The scale of your negative reward depends on your general reward scaling of course.

Answer 2

I'm not an expert, but as far as I understand, you should use an off-policy algorithm, the difference between is:

On-Policy: The agent learns the value function according to the current action derived from current the policy being used. Off-Policy: The agent learns the value function according to the action derived from another policy.

This means that you can use another policy to explore. For example, if you use a Q-Learning (not your case because of the continuos values of your problem) that is an off-policy approach, you can explore with a particular policy to get the actions (you can only select valid actions) then you can update your q-table with the Q-Learning equation.

In your case you can use an off-policy deep approach. I suggest DDPG/TD3, you can look about some of them briefly here.

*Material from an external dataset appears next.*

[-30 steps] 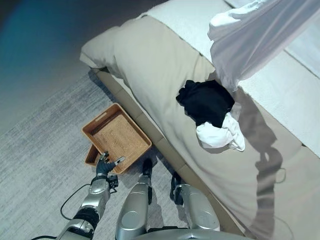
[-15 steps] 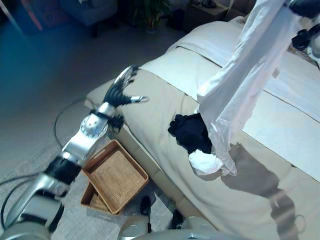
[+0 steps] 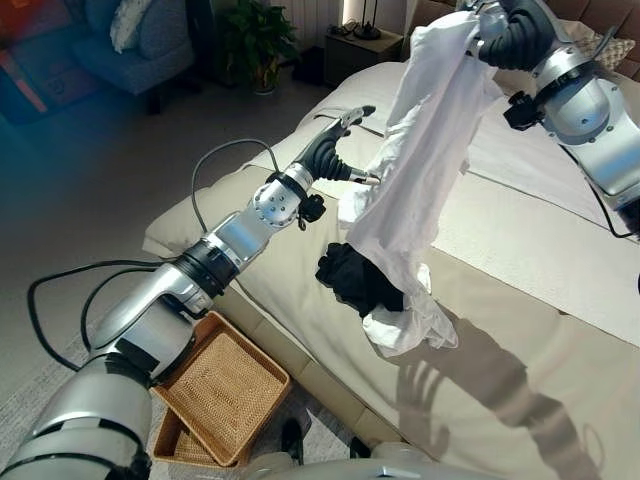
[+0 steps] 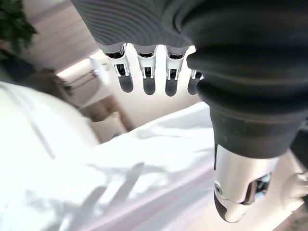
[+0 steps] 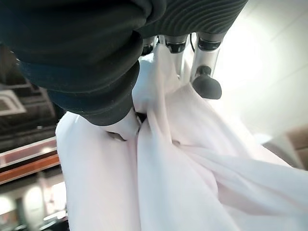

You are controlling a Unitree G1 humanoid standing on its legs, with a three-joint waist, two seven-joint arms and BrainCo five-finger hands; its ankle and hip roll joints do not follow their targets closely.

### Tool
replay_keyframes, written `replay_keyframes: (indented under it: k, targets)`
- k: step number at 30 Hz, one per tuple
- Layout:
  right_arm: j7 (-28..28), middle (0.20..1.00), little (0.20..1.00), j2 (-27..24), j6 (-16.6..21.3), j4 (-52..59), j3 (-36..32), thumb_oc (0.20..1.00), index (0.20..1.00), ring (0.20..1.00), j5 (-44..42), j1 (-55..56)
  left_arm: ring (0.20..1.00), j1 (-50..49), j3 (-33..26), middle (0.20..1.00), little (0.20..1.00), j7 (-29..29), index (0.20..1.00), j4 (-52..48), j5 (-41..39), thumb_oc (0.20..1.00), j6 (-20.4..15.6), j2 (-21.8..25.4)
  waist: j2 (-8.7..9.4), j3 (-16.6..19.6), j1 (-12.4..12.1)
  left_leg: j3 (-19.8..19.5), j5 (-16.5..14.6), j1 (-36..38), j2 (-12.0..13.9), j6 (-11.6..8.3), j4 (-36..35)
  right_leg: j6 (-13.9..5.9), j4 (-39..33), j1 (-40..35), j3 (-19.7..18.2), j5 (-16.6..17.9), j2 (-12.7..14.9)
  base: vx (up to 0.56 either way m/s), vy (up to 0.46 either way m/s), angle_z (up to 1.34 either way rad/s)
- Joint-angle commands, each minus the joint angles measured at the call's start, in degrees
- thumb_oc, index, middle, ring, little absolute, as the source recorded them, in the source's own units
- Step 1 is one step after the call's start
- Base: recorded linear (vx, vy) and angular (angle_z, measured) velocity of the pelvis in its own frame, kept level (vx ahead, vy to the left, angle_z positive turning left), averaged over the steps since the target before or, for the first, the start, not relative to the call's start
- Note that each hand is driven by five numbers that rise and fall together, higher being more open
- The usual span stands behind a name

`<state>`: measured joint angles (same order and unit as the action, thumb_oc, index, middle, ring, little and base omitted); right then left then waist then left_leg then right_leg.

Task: Pick up clothes into the bucket

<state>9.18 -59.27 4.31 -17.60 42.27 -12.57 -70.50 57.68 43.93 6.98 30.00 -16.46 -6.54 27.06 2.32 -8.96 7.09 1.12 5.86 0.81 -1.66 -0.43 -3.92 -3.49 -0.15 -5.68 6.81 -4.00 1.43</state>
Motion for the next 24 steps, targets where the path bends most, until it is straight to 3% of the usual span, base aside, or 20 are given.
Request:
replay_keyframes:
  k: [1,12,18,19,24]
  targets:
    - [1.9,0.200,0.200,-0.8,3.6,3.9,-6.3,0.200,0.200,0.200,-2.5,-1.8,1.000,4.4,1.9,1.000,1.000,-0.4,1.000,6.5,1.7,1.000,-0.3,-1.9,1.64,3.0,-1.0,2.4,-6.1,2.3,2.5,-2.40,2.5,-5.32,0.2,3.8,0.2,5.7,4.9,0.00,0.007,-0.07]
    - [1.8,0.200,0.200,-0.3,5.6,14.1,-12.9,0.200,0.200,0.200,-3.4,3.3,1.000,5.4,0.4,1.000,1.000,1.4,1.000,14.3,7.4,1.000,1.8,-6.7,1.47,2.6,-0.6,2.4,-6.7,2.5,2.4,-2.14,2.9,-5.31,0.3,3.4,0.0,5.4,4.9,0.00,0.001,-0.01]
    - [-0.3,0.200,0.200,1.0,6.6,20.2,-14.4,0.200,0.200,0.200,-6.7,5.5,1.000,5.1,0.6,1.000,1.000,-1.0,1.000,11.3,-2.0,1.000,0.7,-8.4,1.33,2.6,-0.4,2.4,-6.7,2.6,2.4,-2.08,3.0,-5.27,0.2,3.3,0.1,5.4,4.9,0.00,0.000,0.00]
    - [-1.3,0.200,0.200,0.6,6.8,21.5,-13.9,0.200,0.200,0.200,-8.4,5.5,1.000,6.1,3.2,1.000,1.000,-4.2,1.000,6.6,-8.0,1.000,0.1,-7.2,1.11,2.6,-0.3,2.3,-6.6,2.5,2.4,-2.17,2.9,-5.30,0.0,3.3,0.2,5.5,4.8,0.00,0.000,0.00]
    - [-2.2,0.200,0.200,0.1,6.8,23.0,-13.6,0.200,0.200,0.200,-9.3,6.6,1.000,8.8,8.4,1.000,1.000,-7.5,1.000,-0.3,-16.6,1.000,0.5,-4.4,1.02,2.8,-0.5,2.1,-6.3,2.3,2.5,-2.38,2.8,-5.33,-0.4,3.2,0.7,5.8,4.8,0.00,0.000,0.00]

The idea is to use an exploration policy, the one you restrict to only select valid values (hard-constraint), and integrate the State, Action, Reward, State' in the replay buffer. The Stable_Baseline library doesnt allow that, but you could check the original source code of TD3.

Edit1:

If you see in the Q learning algorithm, the e-greedy consist on selecting with a probability of $\epsilon$ $a \gets \text{any action}$, and with $1-\epsilon$ the $a \gets max_{a}Q(s,a)$. This $\text{any action}$ is the part of the code that you use this "controller" to only select random (but valid) actions. This is because you want to explore but only explore with valid actions. Then the Q learning can "exploit" picking the best action from the exploration you did before. Now, for your case with continuos actions, you can use DDPG/TD3 to do something similar but you store these valid actions in a replay buffer, so your Neural Network can learn for this "data" of only valid actions.

Edit 2:

In your custom environment you can define your action space like:

self.action_space = gym.spaces.Box(low=-1, high=1, shape=(1,))

Now, as you said, in the step function of your environment you can establish the x(t) and y(t)

maxX=10 #Depends on the maximum value of your x(t), I assigned a 10
maxY=10 #Depends on the maximum value of your y(t), I assigned a 10
x=0
y=0
if action>0:
    y=0
    x=action*maxX
elif action<0:
    x = 0
    # you need to multiply by -1 because your action is negative
    y = -1*action * maxY 
# do the rest of the code of your controler with x and y

In this way, your RL agent will learn which action (between -1 and 1) will get the best reward, but in the step function, you map the action [-1 +1] to your true values.

Answer 3

When you take a step in the DQL process, you sample a move based on the estimated qualities of each possible action. During that step, you can restrict your sampling method to have probability 0 of choosing the forbidden action.